JAX is designed to work with CPUs, GPUs, and TPUs, each a quicker processor than the last. THe example output comes from the most basic CPU setup, and JAX’s jit function still ran significantly faster than the native Python function.

The discussion around compile times and runtimes seems like an arbitrary conversation when we’re dealing with small datasets — who cares if my code executes in 5 milliseconds instead of 15? This optimization, however, is vital for neural networks.

Consider a simple deep learning task of identifying a lowercase letter from an image with 36x36 pixel resolution. The input layer would have 36 * 36 = 1296 neurons and the output layer would have 26 neurons, one for every letter. Without any hidden layers, we’re already over 33,000 connections, and in reality, we’d need hidden layers for determining tiny parts to letters, patterns, or some other method for transitioning between image and output.

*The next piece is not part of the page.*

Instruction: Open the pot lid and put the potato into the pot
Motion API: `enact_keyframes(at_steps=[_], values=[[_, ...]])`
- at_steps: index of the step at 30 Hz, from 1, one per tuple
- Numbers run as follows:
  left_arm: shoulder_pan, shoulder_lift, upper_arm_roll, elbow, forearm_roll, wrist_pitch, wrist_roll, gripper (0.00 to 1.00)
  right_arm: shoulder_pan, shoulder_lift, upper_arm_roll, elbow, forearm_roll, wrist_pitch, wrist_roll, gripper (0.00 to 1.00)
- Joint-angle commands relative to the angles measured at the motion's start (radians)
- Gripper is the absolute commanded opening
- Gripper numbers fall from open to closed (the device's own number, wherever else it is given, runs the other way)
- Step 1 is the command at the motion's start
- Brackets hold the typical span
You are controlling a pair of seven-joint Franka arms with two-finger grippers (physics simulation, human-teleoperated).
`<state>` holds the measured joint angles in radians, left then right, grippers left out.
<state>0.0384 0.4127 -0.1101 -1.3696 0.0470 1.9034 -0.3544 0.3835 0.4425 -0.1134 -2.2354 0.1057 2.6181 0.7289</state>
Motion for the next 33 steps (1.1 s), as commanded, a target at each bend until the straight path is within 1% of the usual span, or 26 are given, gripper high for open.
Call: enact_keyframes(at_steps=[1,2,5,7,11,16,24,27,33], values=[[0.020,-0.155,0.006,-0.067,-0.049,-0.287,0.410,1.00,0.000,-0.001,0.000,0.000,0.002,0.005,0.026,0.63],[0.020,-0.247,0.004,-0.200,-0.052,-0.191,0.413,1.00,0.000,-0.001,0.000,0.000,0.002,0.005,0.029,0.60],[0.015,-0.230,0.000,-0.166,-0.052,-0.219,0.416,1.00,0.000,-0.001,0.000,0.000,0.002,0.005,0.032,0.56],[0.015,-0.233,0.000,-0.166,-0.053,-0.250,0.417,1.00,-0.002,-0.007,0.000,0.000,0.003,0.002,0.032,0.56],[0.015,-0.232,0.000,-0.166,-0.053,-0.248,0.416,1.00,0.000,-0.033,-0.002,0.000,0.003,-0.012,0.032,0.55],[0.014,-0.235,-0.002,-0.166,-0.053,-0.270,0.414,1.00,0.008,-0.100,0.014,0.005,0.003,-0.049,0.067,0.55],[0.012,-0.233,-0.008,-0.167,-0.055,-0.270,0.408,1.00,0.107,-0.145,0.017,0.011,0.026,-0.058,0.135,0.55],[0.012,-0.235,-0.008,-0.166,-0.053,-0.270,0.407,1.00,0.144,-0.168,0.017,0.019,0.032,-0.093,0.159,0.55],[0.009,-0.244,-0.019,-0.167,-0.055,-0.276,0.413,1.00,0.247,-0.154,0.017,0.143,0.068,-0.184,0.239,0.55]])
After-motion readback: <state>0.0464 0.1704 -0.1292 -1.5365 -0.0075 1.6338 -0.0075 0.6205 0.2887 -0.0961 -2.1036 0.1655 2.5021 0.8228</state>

A program that might take an hour on a standard system might now take 30 seconds using TPUs and jit compiling — now the conversation is not arbitrary.

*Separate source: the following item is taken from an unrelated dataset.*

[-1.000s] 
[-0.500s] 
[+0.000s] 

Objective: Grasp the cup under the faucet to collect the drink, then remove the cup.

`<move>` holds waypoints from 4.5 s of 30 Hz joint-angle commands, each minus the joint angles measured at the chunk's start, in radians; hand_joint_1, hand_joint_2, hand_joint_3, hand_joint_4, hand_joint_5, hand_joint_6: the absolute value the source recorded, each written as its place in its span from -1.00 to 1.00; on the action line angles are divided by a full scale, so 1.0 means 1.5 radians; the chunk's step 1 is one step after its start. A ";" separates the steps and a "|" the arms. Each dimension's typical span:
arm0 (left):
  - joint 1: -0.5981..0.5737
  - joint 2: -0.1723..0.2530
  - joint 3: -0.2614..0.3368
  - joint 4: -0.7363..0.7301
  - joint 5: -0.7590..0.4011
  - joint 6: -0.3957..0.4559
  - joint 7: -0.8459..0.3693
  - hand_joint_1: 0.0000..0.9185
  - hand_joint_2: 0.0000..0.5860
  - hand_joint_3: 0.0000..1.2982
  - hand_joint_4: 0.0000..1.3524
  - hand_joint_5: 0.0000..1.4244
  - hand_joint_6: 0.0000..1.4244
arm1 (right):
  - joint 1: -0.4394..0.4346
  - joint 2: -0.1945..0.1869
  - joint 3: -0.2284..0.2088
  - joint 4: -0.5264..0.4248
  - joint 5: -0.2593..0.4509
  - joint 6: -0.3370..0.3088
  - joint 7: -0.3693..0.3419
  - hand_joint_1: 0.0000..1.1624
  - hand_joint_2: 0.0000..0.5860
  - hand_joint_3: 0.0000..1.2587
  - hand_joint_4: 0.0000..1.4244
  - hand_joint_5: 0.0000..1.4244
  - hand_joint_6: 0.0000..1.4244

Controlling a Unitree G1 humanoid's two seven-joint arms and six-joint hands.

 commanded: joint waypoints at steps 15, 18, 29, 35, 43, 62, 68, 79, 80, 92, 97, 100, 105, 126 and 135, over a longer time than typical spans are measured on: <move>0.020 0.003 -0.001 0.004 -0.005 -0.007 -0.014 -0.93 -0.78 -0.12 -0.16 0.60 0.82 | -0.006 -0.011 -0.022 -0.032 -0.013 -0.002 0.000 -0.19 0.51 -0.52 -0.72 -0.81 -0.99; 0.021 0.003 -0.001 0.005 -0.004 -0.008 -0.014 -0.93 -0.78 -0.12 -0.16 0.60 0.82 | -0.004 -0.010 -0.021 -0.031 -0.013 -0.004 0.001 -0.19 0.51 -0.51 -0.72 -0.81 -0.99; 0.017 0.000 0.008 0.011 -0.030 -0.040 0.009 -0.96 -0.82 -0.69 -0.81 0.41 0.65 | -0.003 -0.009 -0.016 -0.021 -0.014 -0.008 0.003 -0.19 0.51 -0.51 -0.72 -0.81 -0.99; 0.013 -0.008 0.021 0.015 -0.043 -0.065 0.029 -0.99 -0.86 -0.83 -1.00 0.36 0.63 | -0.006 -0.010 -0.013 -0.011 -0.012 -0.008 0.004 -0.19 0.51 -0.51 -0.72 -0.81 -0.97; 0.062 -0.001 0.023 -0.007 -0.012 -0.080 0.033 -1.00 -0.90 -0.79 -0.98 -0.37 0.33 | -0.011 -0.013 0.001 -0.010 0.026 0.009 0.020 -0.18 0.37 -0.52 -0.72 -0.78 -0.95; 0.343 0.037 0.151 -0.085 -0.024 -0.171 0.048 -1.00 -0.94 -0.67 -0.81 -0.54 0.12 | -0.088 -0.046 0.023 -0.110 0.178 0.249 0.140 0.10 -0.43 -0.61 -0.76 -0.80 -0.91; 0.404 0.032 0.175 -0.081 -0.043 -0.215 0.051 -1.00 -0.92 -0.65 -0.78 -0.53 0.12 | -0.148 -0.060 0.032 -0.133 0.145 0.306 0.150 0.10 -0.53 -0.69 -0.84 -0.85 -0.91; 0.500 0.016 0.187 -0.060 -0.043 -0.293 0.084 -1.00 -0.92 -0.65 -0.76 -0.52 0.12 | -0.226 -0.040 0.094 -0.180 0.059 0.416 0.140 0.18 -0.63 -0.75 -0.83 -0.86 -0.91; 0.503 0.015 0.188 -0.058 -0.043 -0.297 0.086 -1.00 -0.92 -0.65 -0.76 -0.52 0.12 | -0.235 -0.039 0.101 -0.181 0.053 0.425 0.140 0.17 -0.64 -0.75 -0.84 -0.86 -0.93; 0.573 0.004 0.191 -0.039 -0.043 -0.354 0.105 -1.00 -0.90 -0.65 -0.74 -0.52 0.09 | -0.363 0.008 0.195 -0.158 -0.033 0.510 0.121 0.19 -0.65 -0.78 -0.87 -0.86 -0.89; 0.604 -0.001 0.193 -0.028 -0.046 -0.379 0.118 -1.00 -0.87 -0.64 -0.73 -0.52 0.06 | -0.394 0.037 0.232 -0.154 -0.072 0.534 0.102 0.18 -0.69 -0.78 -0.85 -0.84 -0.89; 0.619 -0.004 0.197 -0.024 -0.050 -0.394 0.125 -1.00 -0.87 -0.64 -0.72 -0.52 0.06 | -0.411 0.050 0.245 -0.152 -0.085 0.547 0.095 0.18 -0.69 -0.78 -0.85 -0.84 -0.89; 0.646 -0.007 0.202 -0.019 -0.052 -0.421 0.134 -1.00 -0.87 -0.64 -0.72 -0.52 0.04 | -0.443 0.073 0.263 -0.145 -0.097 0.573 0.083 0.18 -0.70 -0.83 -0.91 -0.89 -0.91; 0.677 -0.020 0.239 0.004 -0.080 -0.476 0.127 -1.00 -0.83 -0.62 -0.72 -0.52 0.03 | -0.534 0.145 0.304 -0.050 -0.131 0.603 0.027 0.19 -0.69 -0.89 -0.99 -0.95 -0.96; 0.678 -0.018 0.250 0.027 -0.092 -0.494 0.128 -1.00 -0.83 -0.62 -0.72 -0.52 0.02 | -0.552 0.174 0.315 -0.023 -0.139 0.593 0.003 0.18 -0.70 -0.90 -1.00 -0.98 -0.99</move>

vmap is a function that provides "auto-vectorization" for whatever batch you have. Batches are essentially variably-sized samples of your population of training data used in one iteration, after which the model is updated. Imagine the simple solution of looping through every image in your batch, resulting in a vector with the activation values of the image. This vector is then multiplied by the model matrix, resulting in a different matrix. This process works, but it is incredibly slow, as a different intermediate matrix is created with each iteration.

By using vmap, loops are pushed to the most primitive level possible. This speeds up compilation time as iterating over simple elements is quicker than the same with complex elements. For our purposes, this means that the activation vectors are compiled as an activation matrix — as Google puts it, "at every layer, we’re doing matrix-matrix multiplication rather than matrix-vector multiplication."

The code for this has a unique format. Pay close attention to the following implementation:

from jax import vmap
predictions = vmap(partial(predict, params))(input_batch)
# or, alternatively
predictions = vmap(predict, in_axes=(None, 0))(params, input_batch)

vmap wraps the predict function in parentheses, then takes the parameters and/or input batch wrapped in another set of parentheses.


If you recall the XLA-Autograd duo that composed JAX, autodifferentiation comes from Autograd and shares its API. JAX uses grad for calculating gradients, which allows for differentiation to any order.

We’ll recontextualize why this matters for machine learning. The goal of any good model is to reduce the error present — we obviously want the model to be good at predicting things, otherwise there’s no point. The gradient of a function, in this case the error, will indicate the direction to move to minimize the function. In other words, in any-dimensional space, the gradient will tell us which weights in the model need adjusting.

Once you understand the importance of gradients, the function implementation becomes trivial — it just takes a number as a parameter to evaluate the gradient at that point. Google gives the example of the hyperbolic tangent function, and we get the following results after using grad:

def tanh(x):  # Define a function
  y = jnp.exp(-2.0 * x)
  return (1.0 - y) / (1.0 + y)

grad_tanh = grad(tanh)

And that’s it! Combining all of the features we’ve shown will give you a great leap into your machine learning project, and it’s all streamlined to make the code easier to follow.